# Activity:
Your copy should match the listing word for word, apart from the pictures, which are left out.

# Given information:
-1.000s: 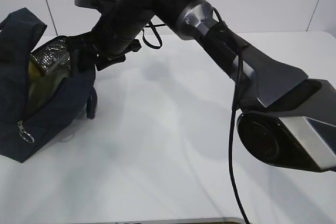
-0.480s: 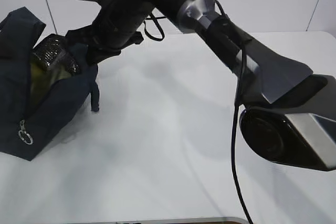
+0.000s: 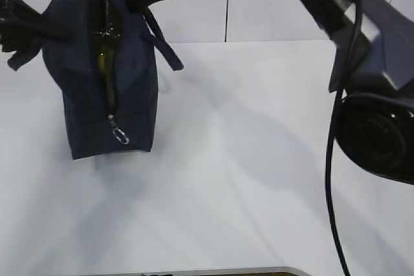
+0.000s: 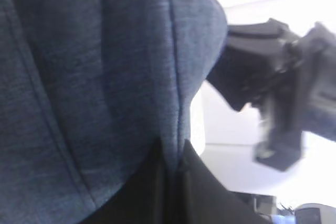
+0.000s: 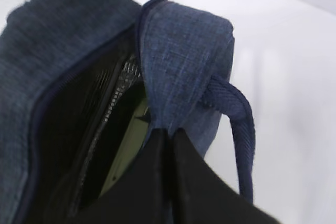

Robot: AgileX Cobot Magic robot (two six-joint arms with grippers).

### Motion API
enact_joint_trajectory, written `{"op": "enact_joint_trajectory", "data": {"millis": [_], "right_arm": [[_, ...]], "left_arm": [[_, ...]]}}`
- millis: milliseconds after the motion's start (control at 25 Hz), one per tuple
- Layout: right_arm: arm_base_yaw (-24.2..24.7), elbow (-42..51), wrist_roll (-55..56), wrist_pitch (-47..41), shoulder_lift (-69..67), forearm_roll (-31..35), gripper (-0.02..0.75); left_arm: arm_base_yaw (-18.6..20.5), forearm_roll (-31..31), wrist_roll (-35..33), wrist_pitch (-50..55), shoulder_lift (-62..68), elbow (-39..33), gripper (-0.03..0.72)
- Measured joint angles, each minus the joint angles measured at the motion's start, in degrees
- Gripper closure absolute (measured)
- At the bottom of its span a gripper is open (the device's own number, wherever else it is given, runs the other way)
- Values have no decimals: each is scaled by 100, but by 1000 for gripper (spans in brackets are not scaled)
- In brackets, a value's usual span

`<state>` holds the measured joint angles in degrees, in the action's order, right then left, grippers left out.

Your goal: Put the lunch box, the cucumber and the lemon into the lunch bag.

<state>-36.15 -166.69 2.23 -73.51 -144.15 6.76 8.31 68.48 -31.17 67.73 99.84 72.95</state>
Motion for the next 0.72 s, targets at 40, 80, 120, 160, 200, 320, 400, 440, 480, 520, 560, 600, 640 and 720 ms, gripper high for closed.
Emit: {"op": "enact_joint_trajectory", "data": {"millis": [40,80,120,160,200,320,400,440,480,520,560,600,640,720], "right_arm": [[0,49,0,0,80,-69,730],[0,155,12,0,161,-119,730],[0,325,23,0,241,-214,730],[0,549,48,0,341,-331,731],[0,761,63,0,443,-431,731],[0,1555,62,0,734,-777,731],[0,2124,62,0,954,-1017,731],[0,2391,62,10,1094,-1165,731],[0,2603,62,21,1249,-1321,731],[0,2843,73,21,1376,-1468,731],[0,3067,74,30,1540,-1567,731],[21,3245,83,45,1709,-1636,731],[60,3448,83,44,1875,-1692,731],[132,3799,96,57,2155,-1729,731]], "left_arm": [[-99,163,0,0,0,0,692],[-190,286,0,0,12,0,692],[-279,418,0,-3,24,0,692],[-346,535,0,-3,52,0,692],[-423,629,0,-3,93,0,692],[-593,817,4,-38,239,0,692],[-704,844,4,-62,328,0,692],[-748,869,4,-59,354,0,692],[-797,881,4,-64,376,0,692],[-838,890,13,-64,390,0,692],[-885,905,13,-84,399,0,692],[-934,915,13,-88,399,0,692],[-984,927,13,-92,399,0,692],[-1075,960,13,-112,399,0,692]]}}
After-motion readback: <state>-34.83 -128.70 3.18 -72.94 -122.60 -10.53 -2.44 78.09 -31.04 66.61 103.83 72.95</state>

# Response:
-1.000s: 
-0.480s: 
+0.000s: 
+0.000s: 
+0.000s: 

Robot: AgileX Cobot Magic robot (two six-joint arms with grippers).

### Motion API
enact_joint_trajectory, written `{"op": "enact_joint_trajectory", "data": {"millis": [_], "right_arm": [[_, ...]], "left_arm": [[_, ...]]}}`
- millis: milliseconds after the motion's start (control at 25 Hz), one per tuple
- Layout: right_arm: arm_base_yaw (-24.2..24.7), elbow (-42..51), wrist_roll (-55..56), wrist_pitch (-47..41), shoulder_lift (-69..67), forearm_roll (-31..35), gripper (-0.02..0.75); left_arm: arm_base_yaw (-18.6..20.5), forearm_roll (-31..31), wrist_roll (-35..33), wrist_pitch (-50..55), shoulder_lift (-62..68), elbow (-39..33), gripper (-0.03..0.72)
- Measured joint angles, each minus the joint angles measured at the motion's start, in degrees
- Gripper closure absolute (measured)
- At the bottom of its span a gripper is open (the device's own number, wherever else it is given, runs the other way)
- Values have no decimals: each is scaled by 100, but by 1000 for gripper (spans in brackets are not scaled)
- In brackets, a value's usual span

`<state>` holds the measured joint angles in degrees, in the action's order, right then left, grippers left out.

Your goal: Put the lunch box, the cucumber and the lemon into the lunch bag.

<state>-36.15 -166.69 2.23 -73.51 -144.15 6.76 8.31 68.48 -31.17 67.73 99.84 72.95</state>
Motion for the next 0.72 s, targets at 40, 80, 120, 160, 200, 320, 400, 440, 480, 520, 560, 600, 640 and 720 ms, gripper high for closed.
Emit: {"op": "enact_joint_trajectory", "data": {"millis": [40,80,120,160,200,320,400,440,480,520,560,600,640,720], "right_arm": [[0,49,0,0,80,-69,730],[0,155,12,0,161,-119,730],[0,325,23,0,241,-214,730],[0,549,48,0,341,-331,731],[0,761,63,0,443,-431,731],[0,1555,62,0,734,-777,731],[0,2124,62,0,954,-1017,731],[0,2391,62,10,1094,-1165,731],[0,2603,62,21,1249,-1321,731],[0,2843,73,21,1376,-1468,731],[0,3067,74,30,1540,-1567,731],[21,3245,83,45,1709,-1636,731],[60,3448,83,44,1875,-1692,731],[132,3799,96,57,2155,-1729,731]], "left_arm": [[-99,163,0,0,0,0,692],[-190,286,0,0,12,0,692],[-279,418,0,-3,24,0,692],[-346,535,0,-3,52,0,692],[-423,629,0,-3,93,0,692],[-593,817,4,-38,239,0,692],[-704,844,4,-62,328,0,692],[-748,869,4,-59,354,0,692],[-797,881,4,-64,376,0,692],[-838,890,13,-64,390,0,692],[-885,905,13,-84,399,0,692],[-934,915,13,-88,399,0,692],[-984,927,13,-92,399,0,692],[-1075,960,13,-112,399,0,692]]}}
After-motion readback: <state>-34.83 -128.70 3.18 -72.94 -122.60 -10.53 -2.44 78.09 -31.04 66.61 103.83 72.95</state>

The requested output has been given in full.